Chapter 10 - Thermal properties

Abstract

This chapter discusses different thermal type properties of superconductors. The chapter also contains more extensive sections on various thermomagnetic and thermoelectric effects and the thermal conductivity. Thermoelectric and thermomagnetic phenomena are sensitive probes of the nature of electronic states and interaction processes within a conductor. As such they are useful tools to study the carrier dynamics and band structure of conducting solids. In superconductors, apart from providing valuable insight into the carrier transport above the superconducting transition temperature, the thermoelectric and thermomagnetic effects are important in assessing the dynamics of quasiparticles and vortices. Among the important properties of high-temperature superconductors (HTS) is their ability to conduct heat. There is not only an obvious technological interest in how efficiently and by what means the heat flows in these solids, but also a deep theoretical desire to understand the vibrational and electronic properties of these materials.
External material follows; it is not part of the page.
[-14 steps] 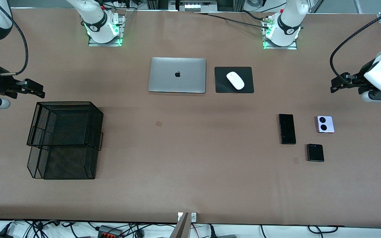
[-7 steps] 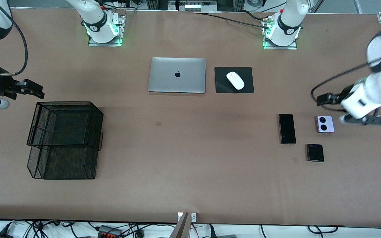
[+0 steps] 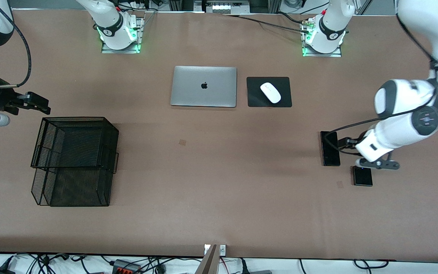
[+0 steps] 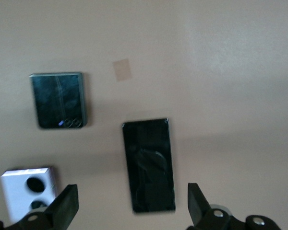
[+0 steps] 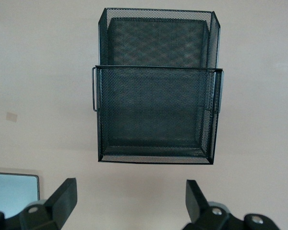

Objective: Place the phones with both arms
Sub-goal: 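Lower the left gripper and grasp the black slab phone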

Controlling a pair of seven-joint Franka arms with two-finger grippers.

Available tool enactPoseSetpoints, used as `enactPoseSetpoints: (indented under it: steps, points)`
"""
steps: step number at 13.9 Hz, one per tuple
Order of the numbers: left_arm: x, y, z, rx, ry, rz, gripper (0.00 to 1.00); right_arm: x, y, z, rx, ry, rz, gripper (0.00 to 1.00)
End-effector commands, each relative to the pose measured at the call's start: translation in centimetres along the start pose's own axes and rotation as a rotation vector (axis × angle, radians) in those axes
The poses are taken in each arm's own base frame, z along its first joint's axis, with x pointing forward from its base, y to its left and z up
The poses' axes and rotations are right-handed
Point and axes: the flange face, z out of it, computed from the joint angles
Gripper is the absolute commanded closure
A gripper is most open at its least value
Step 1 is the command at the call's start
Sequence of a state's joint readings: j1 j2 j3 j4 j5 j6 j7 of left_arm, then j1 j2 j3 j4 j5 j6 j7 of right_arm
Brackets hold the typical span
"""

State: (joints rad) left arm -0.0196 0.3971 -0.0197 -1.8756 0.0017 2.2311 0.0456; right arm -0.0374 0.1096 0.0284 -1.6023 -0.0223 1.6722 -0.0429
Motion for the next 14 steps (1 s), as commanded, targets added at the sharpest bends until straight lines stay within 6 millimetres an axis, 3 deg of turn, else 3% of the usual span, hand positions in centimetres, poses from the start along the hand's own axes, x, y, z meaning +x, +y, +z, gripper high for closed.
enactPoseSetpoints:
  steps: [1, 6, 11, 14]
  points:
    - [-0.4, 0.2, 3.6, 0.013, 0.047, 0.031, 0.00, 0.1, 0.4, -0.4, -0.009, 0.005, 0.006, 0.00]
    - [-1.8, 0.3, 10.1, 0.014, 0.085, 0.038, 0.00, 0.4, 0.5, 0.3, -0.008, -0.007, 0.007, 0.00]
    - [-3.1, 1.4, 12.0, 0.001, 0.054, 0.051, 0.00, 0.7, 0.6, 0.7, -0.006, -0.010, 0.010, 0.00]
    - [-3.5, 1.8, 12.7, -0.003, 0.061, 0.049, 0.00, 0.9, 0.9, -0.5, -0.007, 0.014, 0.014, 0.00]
Measurements of the thermal conductivity can be accomplished by various experimental arrangements depending on the structural form of a sample, temperature interval of interest, and the desired accuracy of the data. The lowering of the temperature below the superconducting transition temperature and the ensuing formation of the Cooper condensate leads to a sharp change in the electromagnetic and kinetic response of a material, and a consequent drastic modification of its heat flow pattern.